__Aim of the exercise__: Check each line below for "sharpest" and say how many have it, with no other words.

__Task input__:

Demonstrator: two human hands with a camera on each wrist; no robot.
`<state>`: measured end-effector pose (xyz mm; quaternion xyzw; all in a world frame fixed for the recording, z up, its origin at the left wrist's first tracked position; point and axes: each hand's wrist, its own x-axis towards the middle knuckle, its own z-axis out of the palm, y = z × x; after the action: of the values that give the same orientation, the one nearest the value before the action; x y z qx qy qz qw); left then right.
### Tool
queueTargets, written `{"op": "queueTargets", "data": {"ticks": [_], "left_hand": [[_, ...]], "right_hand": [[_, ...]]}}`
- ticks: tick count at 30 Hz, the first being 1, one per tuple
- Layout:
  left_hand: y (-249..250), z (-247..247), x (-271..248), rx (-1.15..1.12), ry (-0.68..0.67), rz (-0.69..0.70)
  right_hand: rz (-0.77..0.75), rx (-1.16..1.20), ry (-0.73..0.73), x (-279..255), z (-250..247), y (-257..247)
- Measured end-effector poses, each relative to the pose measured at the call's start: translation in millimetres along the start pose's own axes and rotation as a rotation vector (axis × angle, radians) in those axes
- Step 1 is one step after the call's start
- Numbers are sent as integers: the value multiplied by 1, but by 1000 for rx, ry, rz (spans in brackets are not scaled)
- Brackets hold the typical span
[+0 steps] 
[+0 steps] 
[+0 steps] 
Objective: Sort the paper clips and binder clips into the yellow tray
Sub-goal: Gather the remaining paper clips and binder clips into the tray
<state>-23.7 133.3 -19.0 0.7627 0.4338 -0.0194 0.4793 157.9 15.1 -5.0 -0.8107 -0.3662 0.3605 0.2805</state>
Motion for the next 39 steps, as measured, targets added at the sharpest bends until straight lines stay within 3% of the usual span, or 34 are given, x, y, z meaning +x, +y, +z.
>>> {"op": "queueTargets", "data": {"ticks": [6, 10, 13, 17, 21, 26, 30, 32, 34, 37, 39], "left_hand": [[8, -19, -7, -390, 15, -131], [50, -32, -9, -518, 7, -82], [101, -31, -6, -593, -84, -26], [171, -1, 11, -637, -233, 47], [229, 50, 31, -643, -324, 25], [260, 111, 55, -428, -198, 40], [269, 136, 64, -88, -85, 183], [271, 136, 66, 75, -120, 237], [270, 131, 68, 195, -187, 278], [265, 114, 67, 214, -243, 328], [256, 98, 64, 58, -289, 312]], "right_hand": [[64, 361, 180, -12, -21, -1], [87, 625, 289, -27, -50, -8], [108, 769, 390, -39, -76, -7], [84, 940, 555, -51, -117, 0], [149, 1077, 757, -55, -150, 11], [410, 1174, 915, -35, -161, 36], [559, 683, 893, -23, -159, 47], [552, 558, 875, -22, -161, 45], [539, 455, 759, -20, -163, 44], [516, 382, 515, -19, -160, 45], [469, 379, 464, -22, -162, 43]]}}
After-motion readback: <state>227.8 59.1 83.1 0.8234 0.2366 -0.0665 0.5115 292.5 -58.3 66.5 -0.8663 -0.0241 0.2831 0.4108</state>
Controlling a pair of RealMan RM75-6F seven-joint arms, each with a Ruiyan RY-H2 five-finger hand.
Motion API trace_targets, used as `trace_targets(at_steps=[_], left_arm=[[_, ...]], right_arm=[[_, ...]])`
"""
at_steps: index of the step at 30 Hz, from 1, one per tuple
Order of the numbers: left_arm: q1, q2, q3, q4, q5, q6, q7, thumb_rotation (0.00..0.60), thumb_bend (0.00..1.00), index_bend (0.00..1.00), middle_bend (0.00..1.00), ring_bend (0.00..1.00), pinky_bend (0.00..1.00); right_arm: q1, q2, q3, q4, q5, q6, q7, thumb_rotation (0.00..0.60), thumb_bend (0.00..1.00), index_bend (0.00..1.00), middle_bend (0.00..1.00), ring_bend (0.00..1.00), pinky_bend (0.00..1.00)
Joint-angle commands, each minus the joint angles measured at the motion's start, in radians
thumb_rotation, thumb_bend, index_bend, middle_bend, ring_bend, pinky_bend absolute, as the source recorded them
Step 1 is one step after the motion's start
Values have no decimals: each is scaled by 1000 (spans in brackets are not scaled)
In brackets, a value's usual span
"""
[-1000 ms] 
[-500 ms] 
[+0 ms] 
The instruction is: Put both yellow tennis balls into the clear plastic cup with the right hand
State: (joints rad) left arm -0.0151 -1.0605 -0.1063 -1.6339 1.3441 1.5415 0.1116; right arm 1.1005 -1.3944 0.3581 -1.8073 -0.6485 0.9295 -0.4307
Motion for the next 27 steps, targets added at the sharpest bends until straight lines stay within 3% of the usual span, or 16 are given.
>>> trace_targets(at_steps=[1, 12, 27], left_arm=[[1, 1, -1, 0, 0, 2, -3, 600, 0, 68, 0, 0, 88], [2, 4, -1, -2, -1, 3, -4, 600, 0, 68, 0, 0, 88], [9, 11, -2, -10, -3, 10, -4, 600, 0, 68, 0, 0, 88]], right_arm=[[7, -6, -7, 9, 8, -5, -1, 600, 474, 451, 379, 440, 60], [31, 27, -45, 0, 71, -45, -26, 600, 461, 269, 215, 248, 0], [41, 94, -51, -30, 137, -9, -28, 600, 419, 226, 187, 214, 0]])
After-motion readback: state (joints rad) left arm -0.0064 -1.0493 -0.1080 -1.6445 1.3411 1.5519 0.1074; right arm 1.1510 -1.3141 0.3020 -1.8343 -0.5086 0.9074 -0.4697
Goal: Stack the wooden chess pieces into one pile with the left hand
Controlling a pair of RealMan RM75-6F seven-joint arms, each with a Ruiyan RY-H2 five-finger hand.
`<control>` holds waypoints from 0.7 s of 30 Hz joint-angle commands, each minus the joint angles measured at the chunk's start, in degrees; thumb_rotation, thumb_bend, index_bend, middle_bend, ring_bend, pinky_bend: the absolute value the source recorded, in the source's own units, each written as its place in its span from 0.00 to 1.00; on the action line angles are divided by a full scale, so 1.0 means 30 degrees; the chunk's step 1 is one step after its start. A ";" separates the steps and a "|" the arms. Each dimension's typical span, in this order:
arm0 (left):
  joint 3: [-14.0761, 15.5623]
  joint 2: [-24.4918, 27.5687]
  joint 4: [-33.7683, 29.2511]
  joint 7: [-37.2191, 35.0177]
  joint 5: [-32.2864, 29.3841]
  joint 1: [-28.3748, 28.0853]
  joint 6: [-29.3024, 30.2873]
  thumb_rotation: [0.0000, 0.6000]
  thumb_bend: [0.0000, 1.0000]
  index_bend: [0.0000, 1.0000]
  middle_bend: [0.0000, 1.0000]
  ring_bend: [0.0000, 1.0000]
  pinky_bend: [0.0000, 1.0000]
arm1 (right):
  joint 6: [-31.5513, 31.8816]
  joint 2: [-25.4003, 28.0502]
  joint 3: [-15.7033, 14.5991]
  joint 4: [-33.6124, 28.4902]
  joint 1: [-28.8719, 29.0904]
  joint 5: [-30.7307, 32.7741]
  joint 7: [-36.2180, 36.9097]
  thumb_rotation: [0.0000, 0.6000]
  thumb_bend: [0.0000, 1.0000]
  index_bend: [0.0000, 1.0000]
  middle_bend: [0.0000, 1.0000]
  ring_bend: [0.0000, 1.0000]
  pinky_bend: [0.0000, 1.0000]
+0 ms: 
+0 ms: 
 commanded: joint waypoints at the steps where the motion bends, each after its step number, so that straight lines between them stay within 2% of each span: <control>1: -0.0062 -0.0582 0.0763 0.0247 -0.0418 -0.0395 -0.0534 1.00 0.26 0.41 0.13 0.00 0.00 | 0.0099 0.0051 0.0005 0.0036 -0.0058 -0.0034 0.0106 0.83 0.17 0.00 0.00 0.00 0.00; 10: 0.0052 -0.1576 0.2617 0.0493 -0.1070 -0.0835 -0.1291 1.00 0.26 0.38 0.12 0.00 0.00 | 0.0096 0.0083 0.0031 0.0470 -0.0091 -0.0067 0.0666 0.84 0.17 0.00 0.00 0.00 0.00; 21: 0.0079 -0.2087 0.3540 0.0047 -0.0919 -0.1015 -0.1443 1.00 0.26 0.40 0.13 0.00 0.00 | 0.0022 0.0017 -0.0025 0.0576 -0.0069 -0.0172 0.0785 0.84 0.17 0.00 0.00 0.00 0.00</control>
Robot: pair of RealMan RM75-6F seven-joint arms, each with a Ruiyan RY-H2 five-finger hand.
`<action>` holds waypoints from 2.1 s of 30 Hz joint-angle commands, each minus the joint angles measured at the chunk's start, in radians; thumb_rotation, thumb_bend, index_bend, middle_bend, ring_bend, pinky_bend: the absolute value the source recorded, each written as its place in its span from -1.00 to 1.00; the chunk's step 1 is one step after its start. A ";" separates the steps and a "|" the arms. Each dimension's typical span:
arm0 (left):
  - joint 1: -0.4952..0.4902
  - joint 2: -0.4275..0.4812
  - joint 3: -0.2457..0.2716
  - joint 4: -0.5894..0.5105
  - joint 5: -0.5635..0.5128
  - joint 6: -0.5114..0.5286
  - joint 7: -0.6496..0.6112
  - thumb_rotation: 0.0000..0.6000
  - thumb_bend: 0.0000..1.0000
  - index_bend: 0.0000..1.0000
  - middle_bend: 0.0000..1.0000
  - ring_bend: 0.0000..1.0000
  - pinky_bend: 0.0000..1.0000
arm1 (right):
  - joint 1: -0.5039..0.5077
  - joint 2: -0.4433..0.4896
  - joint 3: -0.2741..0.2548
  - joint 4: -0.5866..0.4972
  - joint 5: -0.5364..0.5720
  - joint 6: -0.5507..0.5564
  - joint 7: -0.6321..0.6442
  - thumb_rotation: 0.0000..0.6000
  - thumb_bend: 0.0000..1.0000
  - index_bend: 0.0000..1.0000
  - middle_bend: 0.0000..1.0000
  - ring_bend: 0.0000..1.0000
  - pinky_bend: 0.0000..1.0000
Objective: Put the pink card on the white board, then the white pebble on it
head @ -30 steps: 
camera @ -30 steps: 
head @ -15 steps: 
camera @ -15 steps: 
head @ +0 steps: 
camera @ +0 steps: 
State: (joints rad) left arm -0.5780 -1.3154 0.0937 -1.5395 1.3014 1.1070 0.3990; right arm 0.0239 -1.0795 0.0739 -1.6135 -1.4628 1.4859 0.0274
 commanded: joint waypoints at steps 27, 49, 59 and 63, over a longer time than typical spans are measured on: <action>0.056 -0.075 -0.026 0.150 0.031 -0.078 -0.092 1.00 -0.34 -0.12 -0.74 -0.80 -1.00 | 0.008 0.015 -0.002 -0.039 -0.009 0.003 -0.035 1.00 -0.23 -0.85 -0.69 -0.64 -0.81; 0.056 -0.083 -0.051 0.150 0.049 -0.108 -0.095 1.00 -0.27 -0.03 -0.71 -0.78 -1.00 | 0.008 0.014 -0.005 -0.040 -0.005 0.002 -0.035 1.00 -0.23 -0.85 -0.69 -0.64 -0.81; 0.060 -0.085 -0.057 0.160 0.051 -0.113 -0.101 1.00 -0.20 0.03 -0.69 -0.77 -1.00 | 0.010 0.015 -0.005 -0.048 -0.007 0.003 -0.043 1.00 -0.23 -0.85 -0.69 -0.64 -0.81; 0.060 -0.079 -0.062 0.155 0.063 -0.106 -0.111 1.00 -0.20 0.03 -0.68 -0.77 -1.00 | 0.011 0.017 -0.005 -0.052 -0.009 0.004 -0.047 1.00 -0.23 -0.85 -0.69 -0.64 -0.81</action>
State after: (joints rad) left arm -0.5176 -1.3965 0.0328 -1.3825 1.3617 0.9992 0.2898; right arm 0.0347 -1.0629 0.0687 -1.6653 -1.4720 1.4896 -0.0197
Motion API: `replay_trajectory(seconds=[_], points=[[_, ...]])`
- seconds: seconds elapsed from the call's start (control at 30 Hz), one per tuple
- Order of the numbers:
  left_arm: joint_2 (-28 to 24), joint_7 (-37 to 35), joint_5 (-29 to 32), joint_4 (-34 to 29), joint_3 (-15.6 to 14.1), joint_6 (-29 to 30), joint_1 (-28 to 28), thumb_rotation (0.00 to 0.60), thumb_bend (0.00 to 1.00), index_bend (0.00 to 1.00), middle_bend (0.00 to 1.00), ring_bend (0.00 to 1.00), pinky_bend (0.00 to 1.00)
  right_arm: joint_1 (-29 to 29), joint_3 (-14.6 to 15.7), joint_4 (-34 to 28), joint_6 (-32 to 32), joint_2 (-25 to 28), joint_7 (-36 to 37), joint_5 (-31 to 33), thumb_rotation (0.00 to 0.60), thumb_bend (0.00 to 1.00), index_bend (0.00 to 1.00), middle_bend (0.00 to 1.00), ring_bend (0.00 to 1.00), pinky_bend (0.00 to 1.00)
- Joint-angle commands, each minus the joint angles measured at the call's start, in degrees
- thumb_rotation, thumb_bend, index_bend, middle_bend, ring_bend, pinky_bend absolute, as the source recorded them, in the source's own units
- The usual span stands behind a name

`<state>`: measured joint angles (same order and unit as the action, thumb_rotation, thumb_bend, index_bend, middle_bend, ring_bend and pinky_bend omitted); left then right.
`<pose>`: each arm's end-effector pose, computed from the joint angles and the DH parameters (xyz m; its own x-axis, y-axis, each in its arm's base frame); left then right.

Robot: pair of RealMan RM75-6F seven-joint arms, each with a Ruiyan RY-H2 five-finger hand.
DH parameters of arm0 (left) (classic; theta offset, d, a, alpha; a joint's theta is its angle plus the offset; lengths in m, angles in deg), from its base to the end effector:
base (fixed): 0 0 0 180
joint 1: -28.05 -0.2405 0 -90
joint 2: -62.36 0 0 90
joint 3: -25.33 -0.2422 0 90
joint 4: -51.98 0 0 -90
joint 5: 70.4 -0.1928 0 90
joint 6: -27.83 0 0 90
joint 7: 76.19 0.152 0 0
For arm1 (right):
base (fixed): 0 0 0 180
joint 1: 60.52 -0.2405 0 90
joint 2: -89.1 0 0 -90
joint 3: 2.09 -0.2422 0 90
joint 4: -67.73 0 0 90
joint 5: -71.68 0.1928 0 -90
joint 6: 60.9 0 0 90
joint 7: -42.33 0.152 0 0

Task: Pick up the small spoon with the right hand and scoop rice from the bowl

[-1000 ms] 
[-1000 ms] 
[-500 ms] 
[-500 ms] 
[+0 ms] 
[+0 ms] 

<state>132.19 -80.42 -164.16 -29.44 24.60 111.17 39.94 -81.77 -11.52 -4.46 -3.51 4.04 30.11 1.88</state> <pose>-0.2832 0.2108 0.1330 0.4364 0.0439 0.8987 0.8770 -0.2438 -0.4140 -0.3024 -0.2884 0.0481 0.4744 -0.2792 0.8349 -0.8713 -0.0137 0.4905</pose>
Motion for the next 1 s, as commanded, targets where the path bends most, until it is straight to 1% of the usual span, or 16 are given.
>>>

__Answer section__: 2